Real Estate – The “Real” History
Ever pondered the history of real estate and home ownership? Over the course of human history, there have been a lot of changes in our ideas about the places where we lay our heads. A few of the highlights of real estate history:
- All humans were nomads until somewhere between 30,000 and 15,000 BCE. What changed us? Agriculture. By having plants and livestock grow in a predictable, stable place, we were able to settle down and set roots.
- During the next phase, most of the people of the world were renters. A leader, whether a tribal leader, a pharaoh or the head of a feudal family, owned the land and everyone else who lived on it paid for the privilege with a share of their harvest.
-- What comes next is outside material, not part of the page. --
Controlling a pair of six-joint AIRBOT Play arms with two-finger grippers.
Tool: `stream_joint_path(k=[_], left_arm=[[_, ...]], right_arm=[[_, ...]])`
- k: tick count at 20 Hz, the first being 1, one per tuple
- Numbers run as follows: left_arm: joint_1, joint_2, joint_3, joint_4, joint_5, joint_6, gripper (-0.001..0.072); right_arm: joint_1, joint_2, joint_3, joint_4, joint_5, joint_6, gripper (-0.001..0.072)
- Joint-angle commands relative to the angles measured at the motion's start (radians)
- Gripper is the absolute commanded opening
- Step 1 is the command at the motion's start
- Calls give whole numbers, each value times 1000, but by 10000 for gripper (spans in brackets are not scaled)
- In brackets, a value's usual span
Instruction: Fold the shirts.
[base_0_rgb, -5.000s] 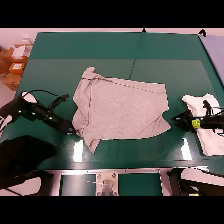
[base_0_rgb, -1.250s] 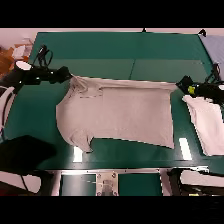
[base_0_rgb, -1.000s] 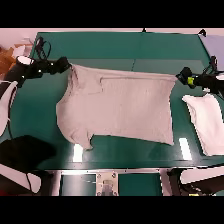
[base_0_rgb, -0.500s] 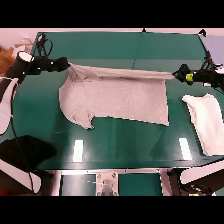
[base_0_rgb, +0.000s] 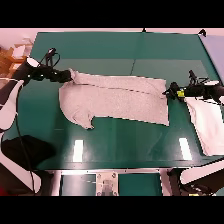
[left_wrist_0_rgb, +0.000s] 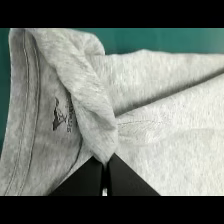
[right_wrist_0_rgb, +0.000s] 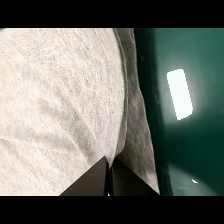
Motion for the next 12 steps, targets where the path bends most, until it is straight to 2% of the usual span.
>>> stream_joint_path(k=[1,2,3,4,8,10,12], left_arm=[[0,-5,2,10,-45,-1,28],[0,-3,7,13,-70,-2,93],[0,2,24,32,-113,-3,424],[6,6,57,59,-174,-34,612],[81,7,227,144,-546,-203,607],[122,8,208,148,-718,-276,606],[134,49,93,149,-787,-293,590]], right_arm=[[0,0,-13,-13,5,2,14],[-4,0,1,-13,21,2,86],[-16,1,29,-13,62,2,256],[-31,2,64,-13,119,3,300],[-110,94,109,-26,245,40,285],[-136,185,31,-71,246,40,285],[-151,289,-117,-79,220,40,254]])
This would last, for most, until the end of the age of the monarchs.
- The rise of the merchant class during the Renaissance brought with it the idea that people had a right to own the property they lived on.
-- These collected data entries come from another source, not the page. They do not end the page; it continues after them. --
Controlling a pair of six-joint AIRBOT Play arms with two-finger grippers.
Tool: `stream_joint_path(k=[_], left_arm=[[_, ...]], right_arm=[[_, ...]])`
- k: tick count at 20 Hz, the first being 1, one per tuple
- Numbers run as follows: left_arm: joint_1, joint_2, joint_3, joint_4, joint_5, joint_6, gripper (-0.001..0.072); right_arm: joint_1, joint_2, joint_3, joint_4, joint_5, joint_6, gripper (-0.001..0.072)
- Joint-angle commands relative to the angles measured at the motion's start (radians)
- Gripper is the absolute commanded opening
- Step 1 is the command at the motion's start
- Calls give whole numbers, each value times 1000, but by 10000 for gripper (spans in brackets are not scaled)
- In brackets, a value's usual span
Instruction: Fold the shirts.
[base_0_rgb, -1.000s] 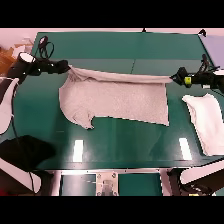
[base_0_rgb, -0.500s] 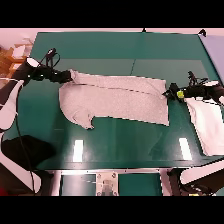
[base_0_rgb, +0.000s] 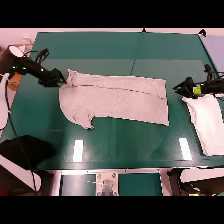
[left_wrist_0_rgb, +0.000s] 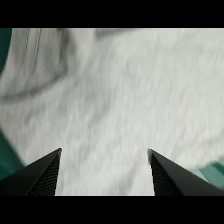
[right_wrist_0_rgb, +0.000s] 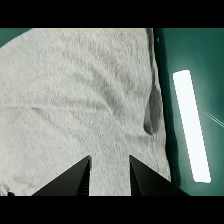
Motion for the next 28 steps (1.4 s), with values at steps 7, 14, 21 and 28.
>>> stream_joint_path(k=[7,14,21,28], left_arm=[[45,500,-829,42,116,-45,479],[-60,600,-1170,-232,587,-11,478],[-176,581,-1168,-348,903,-11,356],[-176,581,-1119,-333,731,34,26]], right_arm=[[-82,521,-679,-13,-137,44,242],[-71,594,-903,99,-338,39,249],[-68,593,-911,145,-338,14,272],[40,534,-919,245,-450,17,418]])
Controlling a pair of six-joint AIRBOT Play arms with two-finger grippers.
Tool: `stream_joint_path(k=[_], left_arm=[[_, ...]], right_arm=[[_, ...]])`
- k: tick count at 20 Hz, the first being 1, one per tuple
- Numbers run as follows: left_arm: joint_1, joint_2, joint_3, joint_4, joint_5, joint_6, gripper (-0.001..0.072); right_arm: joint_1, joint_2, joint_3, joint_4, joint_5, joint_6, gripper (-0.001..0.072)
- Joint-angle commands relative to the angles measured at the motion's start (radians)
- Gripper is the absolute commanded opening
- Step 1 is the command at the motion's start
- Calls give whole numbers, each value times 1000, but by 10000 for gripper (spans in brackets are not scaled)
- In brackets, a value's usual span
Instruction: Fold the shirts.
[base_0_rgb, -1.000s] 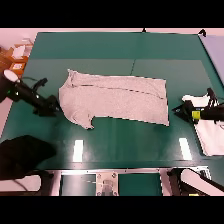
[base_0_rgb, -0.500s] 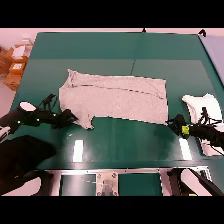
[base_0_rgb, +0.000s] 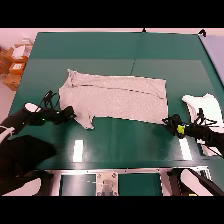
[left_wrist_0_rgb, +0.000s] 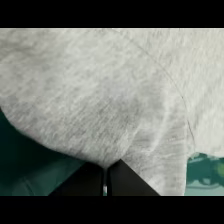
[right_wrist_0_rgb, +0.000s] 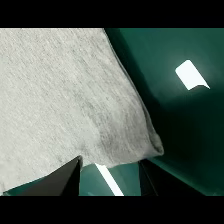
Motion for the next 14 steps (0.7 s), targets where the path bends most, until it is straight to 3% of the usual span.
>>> stream_joint_path(k=[1,2,3,4,5,8,11,14], left_arm=[[-2,2,34,-9,-64,25,26],[-2,2,36,-11,-64,25,26],[-2,2,35,-8,-77,27,27],[-2,2,35,-9,-103,45,26],[-2,2,35,-5,-138,51,26],[-2,37,35,100,-277,24,24],[-2,179,30,356,-383,-142,24],[-2,324,28,432,-475,-213,24]], right_arm=[[49,-34,-2,77,-94,2,416],[60,-47,-2,114,-135,2,401],[66,-59,-2,158,-155,2,291],[69,-73,-2,202,-160,-3,117],[69,-80,0,214,-161,-19,12],[12,-77,38,143,-87,-73,13],[-125,-65,109,-18,71,-35,12],[-231,-30,149,-149,181,22,12]])
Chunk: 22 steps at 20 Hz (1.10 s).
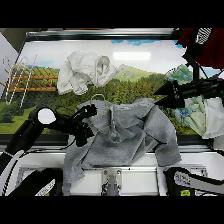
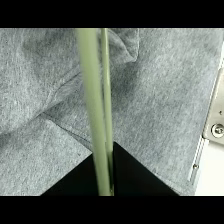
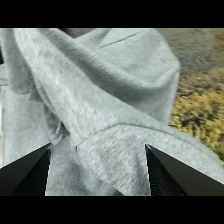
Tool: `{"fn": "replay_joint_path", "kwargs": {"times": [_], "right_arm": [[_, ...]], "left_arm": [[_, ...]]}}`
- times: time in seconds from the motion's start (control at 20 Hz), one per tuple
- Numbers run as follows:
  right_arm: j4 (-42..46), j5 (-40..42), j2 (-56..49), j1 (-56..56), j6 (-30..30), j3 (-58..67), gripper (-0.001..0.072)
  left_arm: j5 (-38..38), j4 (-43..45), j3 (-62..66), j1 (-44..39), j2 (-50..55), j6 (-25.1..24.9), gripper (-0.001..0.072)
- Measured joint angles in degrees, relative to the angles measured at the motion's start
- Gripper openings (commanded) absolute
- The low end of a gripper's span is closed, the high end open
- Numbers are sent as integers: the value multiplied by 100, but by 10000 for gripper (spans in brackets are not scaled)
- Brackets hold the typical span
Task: Fold the clothes and pants, and hang the long-sleeved shirts on hangers.
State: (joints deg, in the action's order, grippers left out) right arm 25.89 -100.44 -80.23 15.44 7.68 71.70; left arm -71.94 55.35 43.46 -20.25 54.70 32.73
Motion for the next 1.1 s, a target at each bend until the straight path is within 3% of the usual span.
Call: {"fn": "replay_joint_path", "kwargs": {"times": [0.2,0.4,1.1], "right_arm": [[-232,-341,-584,-92,-798,-35,631],[-422,-444,-922,-378,-1167,-44,631],[-726,-470,-1207,-1191,-1261,-46,631]], "left_arm": [[2,2,0,0,0,2,12],[17,0,0,0,0,15,12],[17,7,0,0,0,-2,12]]}}
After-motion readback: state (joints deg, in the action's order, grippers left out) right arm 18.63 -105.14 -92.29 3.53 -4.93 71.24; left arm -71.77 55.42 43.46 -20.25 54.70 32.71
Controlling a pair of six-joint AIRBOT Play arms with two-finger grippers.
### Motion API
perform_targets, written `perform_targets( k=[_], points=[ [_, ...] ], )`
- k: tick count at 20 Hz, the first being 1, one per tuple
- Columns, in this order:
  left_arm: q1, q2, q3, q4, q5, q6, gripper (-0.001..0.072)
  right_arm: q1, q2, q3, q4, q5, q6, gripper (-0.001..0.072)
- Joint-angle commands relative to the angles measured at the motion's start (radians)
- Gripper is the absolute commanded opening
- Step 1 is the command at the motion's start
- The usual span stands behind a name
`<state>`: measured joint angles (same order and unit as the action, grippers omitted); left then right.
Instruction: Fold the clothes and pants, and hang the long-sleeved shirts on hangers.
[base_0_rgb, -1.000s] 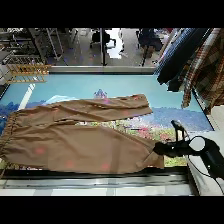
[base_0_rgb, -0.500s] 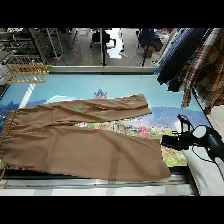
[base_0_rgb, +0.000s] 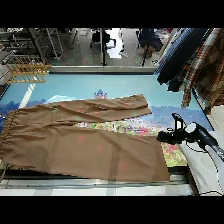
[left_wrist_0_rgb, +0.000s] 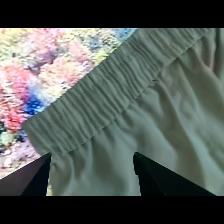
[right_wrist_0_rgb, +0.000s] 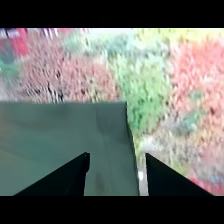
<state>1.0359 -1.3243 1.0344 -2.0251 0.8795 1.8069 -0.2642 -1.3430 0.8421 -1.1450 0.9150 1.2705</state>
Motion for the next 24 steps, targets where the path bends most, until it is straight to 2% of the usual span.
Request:
perform_targets(
  k=[1,3,7,11,15,17,18,19,22,24],
  points=[
    [0.0,0.001,0.001,-0.11,0.019,0.0,0.056,0.003,-0.051,0.058,0.132,-0.144,-0.059,0.0422],
    [0.0,0.001,0.001,-0.151,0.049,0.0,0.056,0.002,-0.118,0.15,0.245,-0.213,-0.058,0.0422],
    [0.0,0.0,0.001,-0.156,0.118,0.001,0.056,0.002,-0.362,0.418,0.425,-0.142,-0.044,0.0406],
    [0.0,0.0,0.001,-0.156,0.175,0.001,0.056,0.002,-0.534,0.603,0.397,-0.064,0.081,0.0392],
    [0.0,-0.001,0.001,-0.156,0.176,0.001,0.0559,0.024,-0.605,0.687,0.411,-0.062,0.081,0.0373],
    [0.0,-0.001,0.001,-0.156,0.177,0.001,0.0559,0.037,-0.643,0.736,0.412,-0.059,0.088,0.0305],
    [0.0,-0.001,0.001,-0.156,0.177,0.001,0.0559,0.046,-0.663,0.763,0.412,-0.046,0.096,0.0225],
    [0.0,-0.001,0.001,-0.156,0.177,0.001,0.0559,0.053,-0.676,0.792,0.406,-0.031,0.097,0.0016],
    [0.001,-0.001,0.001,-0.156,0.176,0.002,0.0559,0.058,-0.647,0.961,0.38,0.021,0.098,0.002],
    [0.0,-0.001,0.001,-0.156,0.176,0.008,0.0559,0.059,-0.595,1.136,0.325,0.123,0.089,0.002]
  ],
)
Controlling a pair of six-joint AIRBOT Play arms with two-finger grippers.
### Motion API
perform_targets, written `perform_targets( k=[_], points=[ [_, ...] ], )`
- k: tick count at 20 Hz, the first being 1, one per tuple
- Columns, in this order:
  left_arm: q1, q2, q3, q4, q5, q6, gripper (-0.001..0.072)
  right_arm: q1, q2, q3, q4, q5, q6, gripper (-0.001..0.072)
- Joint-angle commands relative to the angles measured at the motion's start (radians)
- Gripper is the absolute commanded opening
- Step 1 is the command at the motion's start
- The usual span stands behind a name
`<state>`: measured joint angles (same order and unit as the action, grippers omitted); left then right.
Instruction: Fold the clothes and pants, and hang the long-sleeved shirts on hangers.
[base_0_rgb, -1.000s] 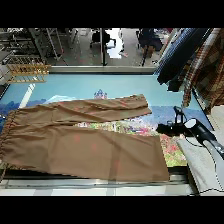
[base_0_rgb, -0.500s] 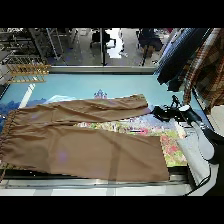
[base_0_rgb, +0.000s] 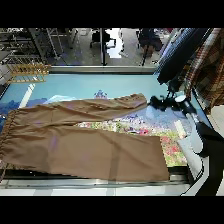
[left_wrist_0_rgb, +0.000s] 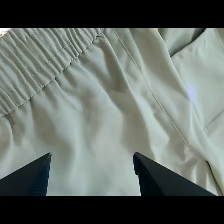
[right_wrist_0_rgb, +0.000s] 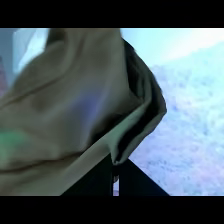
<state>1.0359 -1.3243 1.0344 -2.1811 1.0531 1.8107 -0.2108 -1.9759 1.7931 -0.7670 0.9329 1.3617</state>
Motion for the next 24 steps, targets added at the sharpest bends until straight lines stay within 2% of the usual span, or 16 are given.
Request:
perform_targets(
  k=[1,3,5,12,15,17,18,19,21,24],
  points=[
    [0.0,-0.001,0.001,0.0,0.002,0.005,0.0559,0.006,0.072,0.253,-0.135,0.18,-0.007,0.002],
    [0.0,-0.001,0.001,0.008,0.001,0.005,0.0559,0.003,0.152,0.229,-0.327,0.312,0.029,0.002],
    [0.0,-0.001,0.001,0.04,0.002,0.005,0.0559,0.002,0.202,0.121,-0.416,0.436,0.04,0.0021],
    [0.001,-0.002,0.001,0.15,-0.001,0.005,0.0559,0.002,0.216,-0.136,-0.473,0.632,0.039,0.0021],
    [0.0,-0.002,0.001,0.169,-0.001,0.005,0.0559,0.002,0.216,-0.225,-0.493,0.66,0.039,0.0026],
    [0.001,-0.002,0.001,0.174,-0.003,0.005,0.056,0.002,0.216,-0.279,-0.499,0.651,0.034,0.0116],
    [0.001,-0.002,0.001,0.185,-0.005,0.005,0.056,-0.006,0.216,-0.302,-0.505,0.645,0.036,0.0259],
    [0.001,-0.001,0.001,0.204,-0.005,0.005,0.0562,-0.018,0.225,-0.325,-0.504,0.644,0.036,0.0368],
    [0.001,-0.001,0.001,0.285,-0.005,0.004,0.0562,-0.06,0.303,-0.433,-0.503,0.599,0.034,0.0364],
    [0.001,-0.001,0.001,0.388,-0.024,-0.036,0.0562,-0.18,0.544,-0.731,-0.459,0.525,0.029,0.0365]
  ],
)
- In the Colonial Era in America, Spain, France and England all laid claim to portions of North America. Deeds known as Land Warrants that entitled settlers to land here were distributed by land offices. Many were rewarded for military service with a plot of land under an arrangement known as a Bounty Land Warrant.
- There are historians who argue that when Thomas Jefferson wrote the line in the US Constitution about “the pursuit of happiness,” a key concern of that happiness was the right to own property.
- Homeownership became the cornerstone of the “American Dream” in the 50 years after the Civil War. As people left farms to seek their fortunes in the city, people saw owning homes as an increasingly important part in securing prosperity.
- Franklin D. Roosevelt was a strong proponent of homeownership and many programs to help more people buy homes came to be under his leadership. He is quoted as saying “A nation of homeowners is unconquerable.”
- Today, roughly two-thirds of all Americans own their homes. The numbers are higher in out in the country where nearly three-quarters of people own the homes they live in and much lower in urban areas where property is more expensive.
- The desire to own homes is not universal. In Germany, despite the high per capita income, only 40% of people are homeowners. It’s not always to your benefit to own, either. Many analysts, for instance, say that someone is better off renting in a place like San Francisco than they are owning a home.
- In the US, homeownership is correlated with a lot of benefits for the community. In places where there are high proportions of owner-occupied houses, children do better in school, property is better maintained and crime rates are lower. Owning a home is even correlated with better levels of health.